All of lore.kernel.org
 help / color / mirror / Atom feed
From: Andrew Morton <akpm@linux-foundation.org>
To: Michal Hocko <mhocko@kernel.org>
Cc: Naoya Horiguchi <n-horiguchi@ah.jp.nec.com>,
	Balbir Singh <bsingharora@gmail.com>,
	Laurent Dufour <ldufour@linux.vnet.ibm.com>,
	"linux-kernel@vger.kernel.org" <linux-kernel@vger.kernel.org>,
	"linux-mm@kvack.org" <linux-mm@kvack.org>,
	Wen Congyang <wency@cn.fujitsu.com>
Subject: Re: [PATCH v2 2/2] mm: skip HWPoisoned pages when onlining pages
Date: Wed, 17 Jan 2018 15:03:59 -0800	[thread overview]
Message-ID: <20180117150359.655bb93d8f1d663a2cd48c33@linux-foundation.org> (raw)
In-Reply-To: <20170428063048.GA9399@dhcp22.suse.cz>

On Fri, 28 Apr 2017 08:30:48 +0200 Michal Hocko <mhocko@kernel.org> wrote:

> On Wed 26-04-17 03:13:04, Naoya Horiguchi wrote:
> > On Wed, Apr 26, 2017 at 12:10:15PM +1000, Balbir Singh wrote:
> > > On Tue, 2017-04-25 at 16:27 +0200, Laurent Dufour wrote:
> > > > The commit b023f46813cd ("memory-hotplug: skip HWPoisoned page when
> > > > offlining pages") skip the HWPoisoned pages when offlining pages, but
> > > > this should be skipped when onlining the pages too.
> > > >
> > > > Signed-off-by: Laurent Dufour <ldufour@linux.vnet.ibm.com>
> > > > ---
> > > >  mm/memory_hotplug.c | 4 ++++
> > > >  1 file changed, 4 insertions(+)
> > > >
> > > > diff --git a/mm/memory_hotplug.c b/mm/memory_hotplug.c
> > > > index 6fa7208bcd56..741ddb50e7d2 100644
> > > > --- a/mm/memory_hotplug.c
> > > > +++ b/mm/memory_hotplug.c
> > > > @@ -942,6 +942,10 @@ static int online_pages_range(unsigned long start_pfn, unsigned long nr_pages,
> > > >  	if (PageReserved(pfn_to_page(start_pfn)))
> > > >  		for (i = 0; i < nr_pages; i++) {
> > > >  			page = pfn_to_page(start_pfn + i);
> > > > +			if (PageHWPoison(page)) {
> > > > +				ClearPageReserved(page);
> > >
> > > Why do we clear page reserved?

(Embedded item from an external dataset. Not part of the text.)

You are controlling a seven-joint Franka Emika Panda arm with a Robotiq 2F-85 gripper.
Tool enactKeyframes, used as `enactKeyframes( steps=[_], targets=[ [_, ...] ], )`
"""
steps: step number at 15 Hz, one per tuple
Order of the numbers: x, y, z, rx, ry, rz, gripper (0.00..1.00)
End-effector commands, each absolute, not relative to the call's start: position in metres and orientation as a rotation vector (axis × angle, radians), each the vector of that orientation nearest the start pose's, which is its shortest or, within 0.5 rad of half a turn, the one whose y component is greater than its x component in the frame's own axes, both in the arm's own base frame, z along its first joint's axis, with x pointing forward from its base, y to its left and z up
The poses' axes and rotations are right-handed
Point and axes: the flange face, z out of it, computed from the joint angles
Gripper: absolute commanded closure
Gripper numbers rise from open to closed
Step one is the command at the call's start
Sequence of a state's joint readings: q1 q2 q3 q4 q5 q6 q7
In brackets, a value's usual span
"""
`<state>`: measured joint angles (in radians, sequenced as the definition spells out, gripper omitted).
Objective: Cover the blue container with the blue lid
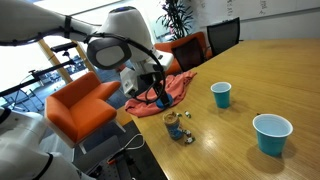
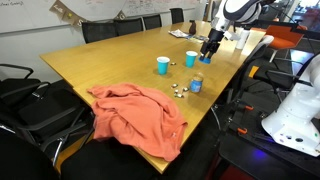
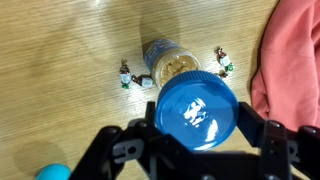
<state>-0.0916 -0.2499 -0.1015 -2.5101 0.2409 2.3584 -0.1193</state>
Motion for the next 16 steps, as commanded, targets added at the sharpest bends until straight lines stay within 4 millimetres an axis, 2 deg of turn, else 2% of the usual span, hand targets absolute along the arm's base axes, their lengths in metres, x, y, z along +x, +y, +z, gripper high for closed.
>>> enactKeyframes(
  steps=[1, 12, 16],
  targets=[
    [0.442, -0.084, 0.377, -2.923, 0.339, -0.175, 0.46],
    [0.454, -0.071, 0.327, -2.974, 0.293, -0.08, 0.46],
    [0.458, -0.064, 0.318, -3.036, 0.231, -0.121, 0.46]
  ],
)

Also if the page is marked PageHWPoison, it
> > > was never offlined to begin with? Or do you expect this to be set on newly
> > > hotplugged memory? Also don't we need to skip the entire pageblock?
> > 
> > If I read correctly, to "skip HWPoiosned page" in commit b023f46813cd means
> > that we skip the page status check for hwpoisoned pages *not* to prevent
> > memory offlining for memblocks with hwpoisoned pages. That means that
> > hwpoisoned pages can be offlined.
> 
> Is this patch actually correct? I am trying to wrap my head around it
> but it smells like it tries to avoid the problem rather than fix it
> properly. I might be wrong here of course but to me it sounds like
> poisoned page should simply be offlined and keep its poison state all
> the time. If the memory is hot-removed and added again we have lost the
> struct page along with the state which is the expected behavior. If it
> is still broken we will re-poison it.
> 
> Anyway a patch to skip over poisoned pages during online makes perfect
> sense to me. The PageReserved fiddling around much less so.
> 
> Or am I missing something. Let's CC Wen Congyang for the clarification
> here.

Wen Congyang appears to have disappeared and this fix isn't yet
finalized.  Can we all please revisit it and have a think about
Michal's questions?

Thanks.


From: Laurent Dufour <ldufour@linux.vnet.ibm.com>
Subject: mm: skip HWPoisoned pages when onlining pages

b023f46813cd ("memory-hotplug: skip HWPoisoned page when offlining pages")
skipped the HWPoisoned pages when offlining pages, but this should be
skipped when onlining the pages too.

n-horiguchi@ah.jp.nec.com said:

: If I read correctly, to "skip HWPoiosned page" in commit b023f46813cd
: means that we skip the page status check for hwpoisoned pages *not* to
: prevent memory offlining for memblocks with hwpoisoned pages.  That
: means that hwpoisoned pages can be offlined.
: 
: And another reason to clear PageReserved is that we could reuse the
: hwpoisoned page after onlining back with replacing the broken DIMM.  In
: this usecase, we first do unpoisoning to clear PageHWPoison, but it
: doesn't work if PageReserved is set.  My simple testing shows the BUG
: below in unpoisoning (without the ClearPageReserved):
: 
:   Unpoison: Software-unpoisoned page 0x18000
:   BUG: Bad page state in process page-types  pfn:18000
:   page:ffffda5440600000 count:0 mapcount:0 mapping:          (null) index:0x70006b599
:   flags: 0x1fffc00004081a(error|uptodate|dirty|reserved|swapbacked)
:   raw: 001fffc00004081a 0000000000000000 000000070006b599 00000000ffffffff
:   raw: dead000000000100 dead000000000200 0000000000000000 0000000000000000
:   page dumped because: PAGE_FLAGS_CHECK_AT_FREE flag(s) set
:   bad because of flags: 0x800(reserved)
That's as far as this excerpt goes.